▶ _What you need to do_:
Report each line of the entries that includes "frame" by copying it.

Items from a dataset

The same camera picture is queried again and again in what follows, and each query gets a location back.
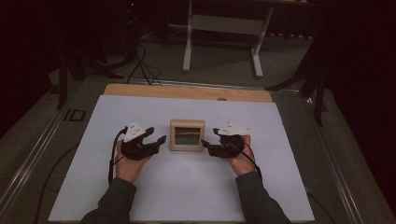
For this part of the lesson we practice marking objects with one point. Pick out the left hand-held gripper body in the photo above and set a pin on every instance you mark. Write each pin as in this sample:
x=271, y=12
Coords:
x=135, y=151

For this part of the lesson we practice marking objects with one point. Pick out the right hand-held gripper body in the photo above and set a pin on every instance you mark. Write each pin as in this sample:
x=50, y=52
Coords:
x=229, y=149

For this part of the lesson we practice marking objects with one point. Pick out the wooden picture frame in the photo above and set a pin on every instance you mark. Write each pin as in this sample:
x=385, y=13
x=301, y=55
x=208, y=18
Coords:
x=187, y=124

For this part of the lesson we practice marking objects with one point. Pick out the person's left hand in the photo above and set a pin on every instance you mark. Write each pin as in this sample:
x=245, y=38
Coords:
x=129, y=169

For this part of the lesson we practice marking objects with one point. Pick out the person's right hand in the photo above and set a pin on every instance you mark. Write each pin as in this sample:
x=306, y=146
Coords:
x=244, y=163

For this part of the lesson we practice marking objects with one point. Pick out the white table sheet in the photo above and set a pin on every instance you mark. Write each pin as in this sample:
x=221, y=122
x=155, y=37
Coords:
x=186, y=180

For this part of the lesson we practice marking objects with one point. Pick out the black tripod stand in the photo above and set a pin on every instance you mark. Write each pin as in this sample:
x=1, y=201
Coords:
x=317, y=93

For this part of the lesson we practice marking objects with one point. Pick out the metal floor rail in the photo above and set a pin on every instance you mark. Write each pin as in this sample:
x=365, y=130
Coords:
x=336, y=174
x=28, y=161
x=202, y=84

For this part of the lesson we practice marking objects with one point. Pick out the white desk frame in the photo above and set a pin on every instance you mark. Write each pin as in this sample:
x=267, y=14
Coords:
x=224, y=25

▶ _Result of the task_:
For this part of the lesson we practice marking objects with one point. Pick out the wooden picture frame in the photo above and set a pin on every instance you mark. Write each pin as in this sample:
For this part of the lesson we practice marking objects with one point. Pick out the white desk frame in the photo above and set a pin on every instance you mark. Write each pin as in this sample:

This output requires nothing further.